▶ [Exercise directions] Copy out exactly the lines from the start of the data to the line containing "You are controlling". Include both.

Dataset items:
- Opening Delimiter -

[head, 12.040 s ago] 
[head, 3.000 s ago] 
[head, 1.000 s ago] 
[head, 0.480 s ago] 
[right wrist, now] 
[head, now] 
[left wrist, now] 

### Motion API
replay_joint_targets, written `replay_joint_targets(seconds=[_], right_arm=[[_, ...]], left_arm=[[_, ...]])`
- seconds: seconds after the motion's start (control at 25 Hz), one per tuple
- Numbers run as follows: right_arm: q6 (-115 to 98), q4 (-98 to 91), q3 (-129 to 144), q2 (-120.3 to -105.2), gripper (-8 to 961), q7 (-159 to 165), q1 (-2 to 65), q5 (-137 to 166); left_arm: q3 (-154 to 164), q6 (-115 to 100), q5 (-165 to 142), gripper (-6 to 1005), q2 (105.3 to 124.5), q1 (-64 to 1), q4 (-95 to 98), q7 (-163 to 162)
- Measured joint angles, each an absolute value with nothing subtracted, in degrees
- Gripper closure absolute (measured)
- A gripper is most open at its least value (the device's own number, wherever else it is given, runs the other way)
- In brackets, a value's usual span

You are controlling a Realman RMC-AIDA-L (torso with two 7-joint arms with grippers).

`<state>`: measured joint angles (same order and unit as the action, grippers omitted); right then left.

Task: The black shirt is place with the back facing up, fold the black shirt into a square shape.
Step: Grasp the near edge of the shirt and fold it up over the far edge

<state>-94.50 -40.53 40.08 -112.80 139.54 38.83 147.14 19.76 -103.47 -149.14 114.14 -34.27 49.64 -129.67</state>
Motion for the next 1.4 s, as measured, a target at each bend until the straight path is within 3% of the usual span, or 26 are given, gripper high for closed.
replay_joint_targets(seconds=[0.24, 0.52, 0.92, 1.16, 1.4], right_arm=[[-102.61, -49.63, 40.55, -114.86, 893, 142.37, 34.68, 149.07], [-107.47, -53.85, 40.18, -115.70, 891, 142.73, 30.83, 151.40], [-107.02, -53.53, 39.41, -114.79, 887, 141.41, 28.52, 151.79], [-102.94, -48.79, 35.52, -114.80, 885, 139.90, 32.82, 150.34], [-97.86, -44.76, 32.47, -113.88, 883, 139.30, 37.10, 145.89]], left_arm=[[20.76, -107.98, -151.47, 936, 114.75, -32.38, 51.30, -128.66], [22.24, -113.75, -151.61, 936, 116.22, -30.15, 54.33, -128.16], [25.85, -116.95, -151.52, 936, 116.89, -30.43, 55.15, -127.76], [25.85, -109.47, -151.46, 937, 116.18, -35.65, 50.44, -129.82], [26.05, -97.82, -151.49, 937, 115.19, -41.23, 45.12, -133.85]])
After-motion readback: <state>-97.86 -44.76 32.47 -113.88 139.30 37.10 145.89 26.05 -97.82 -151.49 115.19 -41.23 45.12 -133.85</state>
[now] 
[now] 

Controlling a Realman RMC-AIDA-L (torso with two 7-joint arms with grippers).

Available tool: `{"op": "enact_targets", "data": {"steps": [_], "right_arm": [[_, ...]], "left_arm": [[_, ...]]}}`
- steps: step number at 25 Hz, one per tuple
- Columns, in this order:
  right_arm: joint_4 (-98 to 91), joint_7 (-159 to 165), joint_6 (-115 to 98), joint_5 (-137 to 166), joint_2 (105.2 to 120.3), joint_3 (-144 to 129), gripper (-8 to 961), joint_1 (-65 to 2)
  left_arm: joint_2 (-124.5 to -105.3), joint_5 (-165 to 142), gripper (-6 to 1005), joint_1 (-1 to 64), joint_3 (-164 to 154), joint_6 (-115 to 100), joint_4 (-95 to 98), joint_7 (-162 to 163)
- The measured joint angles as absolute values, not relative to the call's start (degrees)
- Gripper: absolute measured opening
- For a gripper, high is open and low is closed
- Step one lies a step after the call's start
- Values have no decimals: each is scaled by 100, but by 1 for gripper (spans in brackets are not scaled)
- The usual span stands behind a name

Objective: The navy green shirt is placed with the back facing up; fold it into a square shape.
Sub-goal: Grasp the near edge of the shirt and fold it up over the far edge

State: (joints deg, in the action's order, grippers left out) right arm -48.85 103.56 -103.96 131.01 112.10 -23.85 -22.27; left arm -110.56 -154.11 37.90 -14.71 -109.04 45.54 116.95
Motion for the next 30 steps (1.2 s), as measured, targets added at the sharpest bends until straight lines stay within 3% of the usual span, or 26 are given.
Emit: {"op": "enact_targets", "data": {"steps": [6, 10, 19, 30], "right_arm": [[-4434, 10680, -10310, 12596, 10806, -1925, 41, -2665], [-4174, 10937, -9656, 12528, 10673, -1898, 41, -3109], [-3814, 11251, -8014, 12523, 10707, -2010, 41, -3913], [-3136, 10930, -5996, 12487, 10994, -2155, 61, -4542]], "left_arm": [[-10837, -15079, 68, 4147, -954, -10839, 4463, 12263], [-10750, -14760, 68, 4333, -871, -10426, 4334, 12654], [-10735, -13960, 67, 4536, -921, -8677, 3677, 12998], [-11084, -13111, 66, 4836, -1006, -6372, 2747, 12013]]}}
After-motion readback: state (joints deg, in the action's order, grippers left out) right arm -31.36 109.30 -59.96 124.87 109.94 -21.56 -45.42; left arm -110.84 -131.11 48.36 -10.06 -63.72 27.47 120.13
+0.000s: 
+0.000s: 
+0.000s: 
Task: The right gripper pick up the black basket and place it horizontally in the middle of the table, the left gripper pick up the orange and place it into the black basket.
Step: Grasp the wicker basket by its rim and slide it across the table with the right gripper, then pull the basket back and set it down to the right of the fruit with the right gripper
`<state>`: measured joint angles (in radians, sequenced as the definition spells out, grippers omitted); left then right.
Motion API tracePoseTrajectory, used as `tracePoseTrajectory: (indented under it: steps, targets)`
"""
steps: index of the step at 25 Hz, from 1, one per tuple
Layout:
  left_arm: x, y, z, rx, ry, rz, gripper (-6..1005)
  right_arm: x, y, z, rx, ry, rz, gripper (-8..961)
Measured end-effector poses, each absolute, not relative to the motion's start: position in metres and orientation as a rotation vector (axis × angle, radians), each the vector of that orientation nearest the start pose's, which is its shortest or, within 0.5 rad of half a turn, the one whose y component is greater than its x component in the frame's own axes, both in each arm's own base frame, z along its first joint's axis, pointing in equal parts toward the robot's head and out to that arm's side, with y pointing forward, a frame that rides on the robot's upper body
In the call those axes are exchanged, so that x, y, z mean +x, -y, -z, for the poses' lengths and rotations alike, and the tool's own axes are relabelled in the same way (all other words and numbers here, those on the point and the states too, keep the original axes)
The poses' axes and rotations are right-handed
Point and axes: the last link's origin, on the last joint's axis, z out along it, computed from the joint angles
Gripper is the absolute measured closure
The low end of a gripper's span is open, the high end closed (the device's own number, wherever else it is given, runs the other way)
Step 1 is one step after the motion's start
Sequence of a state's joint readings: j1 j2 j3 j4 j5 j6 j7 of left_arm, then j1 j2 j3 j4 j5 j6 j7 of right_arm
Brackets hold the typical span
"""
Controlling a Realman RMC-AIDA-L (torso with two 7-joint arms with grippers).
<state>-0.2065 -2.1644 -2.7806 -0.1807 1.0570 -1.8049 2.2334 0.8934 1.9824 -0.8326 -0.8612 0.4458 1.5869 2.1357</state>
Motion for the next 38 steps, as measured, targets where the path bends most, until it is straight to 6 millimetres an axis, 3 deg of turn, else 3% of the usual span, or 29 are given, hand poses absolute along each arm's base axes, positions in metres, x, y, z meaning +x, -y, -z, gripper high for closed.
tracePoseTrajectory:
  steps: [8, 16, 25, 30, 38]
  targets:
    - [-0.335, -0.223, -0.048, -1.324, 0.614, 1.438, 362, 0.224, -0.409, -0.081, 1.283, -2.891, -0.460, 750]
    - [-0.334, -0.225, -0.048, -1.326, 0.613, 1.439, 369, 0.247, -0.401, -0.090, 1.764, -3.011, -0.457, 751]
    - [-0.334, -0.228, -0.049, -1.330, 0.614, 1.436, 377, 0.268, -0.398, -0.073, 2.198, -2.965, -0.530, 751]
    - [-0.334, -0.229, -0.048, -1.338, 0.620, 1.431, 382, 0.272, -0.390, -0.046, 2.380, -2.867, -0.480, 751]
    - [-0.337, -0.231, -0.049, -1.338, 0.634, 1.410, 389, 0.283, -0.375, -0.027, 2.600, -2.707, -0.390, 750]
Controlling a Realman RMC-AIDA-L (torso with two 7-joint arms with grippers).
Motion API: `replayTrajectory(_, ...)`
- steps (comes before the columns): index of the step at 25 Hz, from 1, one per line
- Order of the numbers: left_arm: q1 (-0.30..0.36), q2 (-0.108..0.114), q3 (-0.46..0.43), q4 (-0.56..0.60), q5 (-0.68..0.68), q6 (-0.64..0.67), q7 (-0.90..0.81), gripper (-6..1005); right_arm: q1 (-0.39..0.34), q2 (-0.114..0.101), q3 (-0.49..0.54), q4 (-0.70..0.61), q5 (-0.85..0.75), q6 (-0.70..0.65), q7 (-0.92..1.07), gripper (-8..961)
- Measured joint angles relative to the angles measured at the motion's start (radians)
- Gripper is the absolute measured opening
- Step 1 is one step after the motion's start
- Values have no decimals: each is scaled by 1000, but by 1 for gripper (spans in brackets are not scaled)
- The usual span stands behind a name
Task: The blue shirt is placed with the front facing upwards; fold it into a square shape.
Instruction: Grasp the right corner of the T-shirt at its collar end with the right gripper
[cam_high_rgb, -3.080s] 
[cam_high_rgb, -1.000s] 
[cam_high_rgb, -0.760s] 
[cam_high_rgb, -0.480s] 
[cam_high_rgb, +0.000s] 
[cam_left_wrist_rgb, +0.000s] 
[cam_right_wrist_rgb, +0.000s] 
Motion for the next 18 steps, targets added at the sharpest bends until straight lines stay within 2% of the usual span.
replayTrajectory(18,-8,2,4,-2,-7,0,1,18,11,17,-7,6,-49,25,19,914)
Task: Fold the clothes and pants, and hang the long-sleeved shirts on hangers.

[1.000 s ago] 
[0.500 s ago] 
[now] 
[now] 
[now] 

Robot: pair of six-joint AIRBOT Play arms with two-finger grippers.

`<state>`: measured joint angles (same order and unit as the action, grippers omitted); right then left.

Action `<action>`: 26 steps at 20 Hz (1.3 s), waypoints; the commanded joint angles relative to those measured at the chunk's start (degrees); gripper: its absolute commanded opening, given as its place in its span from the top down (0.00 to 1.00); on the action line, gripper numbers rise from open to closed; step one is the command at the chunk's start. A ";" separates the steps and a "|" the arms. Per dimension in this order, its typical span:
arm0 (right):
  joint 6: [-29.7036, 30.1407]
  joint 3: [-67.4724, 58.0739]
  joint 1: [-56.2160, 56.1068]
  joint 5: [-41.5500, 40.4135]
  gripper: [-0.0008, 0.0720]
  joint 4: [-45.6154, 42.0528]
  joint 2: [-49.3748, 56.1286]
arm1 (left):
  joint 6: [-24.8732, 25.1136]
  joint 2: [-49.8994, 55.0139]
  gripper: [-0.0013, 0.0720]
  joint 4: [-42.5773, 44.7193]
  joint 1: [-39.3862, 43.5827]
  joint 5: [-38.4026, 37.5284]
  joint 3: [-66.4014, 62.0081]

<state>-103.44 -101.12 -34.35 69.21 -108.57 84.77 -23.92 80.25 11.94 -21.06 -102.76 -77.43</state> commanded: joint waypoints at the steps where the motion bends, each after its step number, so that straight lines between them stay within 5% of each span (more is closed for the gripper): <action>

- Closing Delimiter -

▶ [Output of the task]
[head, 12.040 s ago] 
[head, 3.000 s ago] 
[head, 1.000 s ago] 
[head, 0.480 s ago] 
[right wrist, now] 
[head, now] 
[left wrist, now] 

### Motion API
replay_joint_targets, written `replay_joint_targets(seconds=[_], right_arm=[[_, ...]], left_arm=[[_, ...]])`
- seconds: seconds after the motion's start (control at 25 Hz), one per tuple
- Numbers run as follows: right_arm: q6 (-115 to 98), q4 (-98 to 91), q3 (-129 to 144), q2 (-120.3 to -105.2), gripper (-8 to 961), q7 (-159 to 165), q1 (-2 to 65), q5 (-137 to 166); left_arm: q3 (-154 to 164), q6 (-115 to 100), q5 (-165 to 142), gripper (-6 to 1005), q2 (105.3 to 124.5), q1 (-64 to 1), q4 (-95 to 98), q7 (-163 to 162)
- Measured joint angles, each an absolute value with nothing subtracted, in degrees
- Gripper closure absolute (measured)
- A gripper is most open at its least value (the device's own number, wherever else it is given, runs the other way)
- In brackets, a value's usual span

You are controlling a Realman RMC-AIDA-L (torso with two 7-joint arms with grippers).

The exercise is done; no more work remains.